Bestseller. Amazon Bestseller. New York Times Bestseller.
It’s a constant mantra in the writing and publishing industry. Write more, market more, sell more. Those words can be found on nearly every blog from nearly every writer or publisher disguised in a variety of ways.
My first publisher warned me about launch day – don’t expect too much, this is a long process, it takes time and larger catalogs to get the sales numbers you’re expecting, etc.
He was trying to soften the blow of disappointment most first time authors experience. A kind gesture really, but my anxiety and frustration leading to launch day had nothing to do with expectations for sales. It was merely a matter of the push and conflict to get there.
I recently spoke with another publisher. This man’s enthusiasm is absolutely contagious. I mean, he is seriously pumped to make sure one of his authors becomes a bestseller. And hell, I believe he’ll get exactly that. They have a host of talented authors who will do well, if not extraordinarily well.

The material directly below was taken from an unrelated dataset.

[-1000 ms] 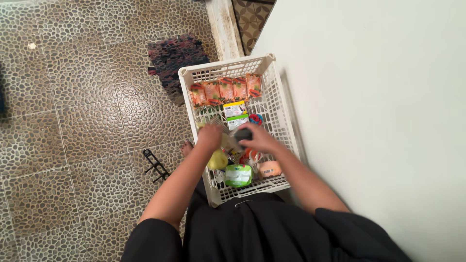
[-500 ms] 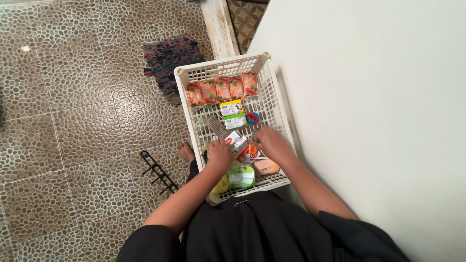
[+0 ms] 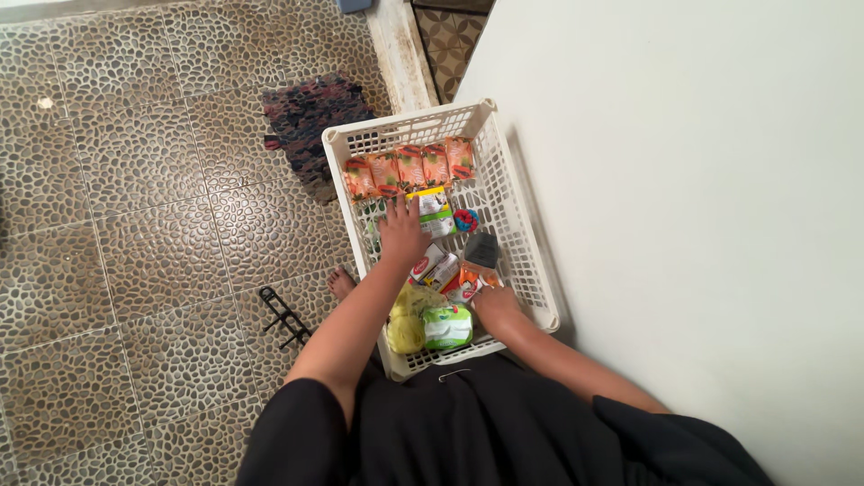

He said, “One of you are going to be a bestseller, it’s a matter of odds.”
He’s right, but it brought up a dilemma I’ve struggled with since I started writing. In fact, as I clumsily described what I wanted for my career and from them as a publisher, I inadvertently offended their marketing director by implying I didn’t their services to market. Nothing could be further from the truth.
Why? Because I don’t really market, but this goes back to the title of my post.
In all the conversations I’ve had with writers and publishers, not one of them actually listened to or believed me when I said, “I don’t write to be a bestseller. I write because I have no other way to get rid of the stories in my head. Whether I sell one book or a thousand, it doesn’t matter because I have to write.”
“Oh, that’s not true because I know you’d be thrilled to see your name on that list,” they’ll say.
“Right, but you’d be happy with the money,” they’ll assert.
“Every writer who says that is lying to themselves,” they’ll challenge.
In the exhaustion of yet another failed attempt at communication, I quietly slip away to the peaceful silence of my gatehouse. Here, the trees know why I write. Their reverent observation encourages self-reflection and honest words. With shushing whispers and ancient wisdom, they speak of being true to my vision, the one compelling me to write this post today.
I admire the authors I know that spend hours trying to achieve amazing success in publishing. But that’s their path, and I respect the hell out of it. My path is different, something I realized very early on, but couldn’t quite put into words until now.
My goals as an author are modest – write, edit, format, cover, and print.
Their simplicity has nothing to do with avoiding work. Hell, writing a book or several is damn hard work, and I believe in every story I write. But it’s not about sales or notoriety. It’s not about being on some list, like an international show dog on display. It’s not about proving my worth or ability as an author.
This is about looking back in fifty years, taking my very last breath while lying next to the man I love, and smiling one last time, knowing I accomplished everything I wanted to, knowing I lived my passion well.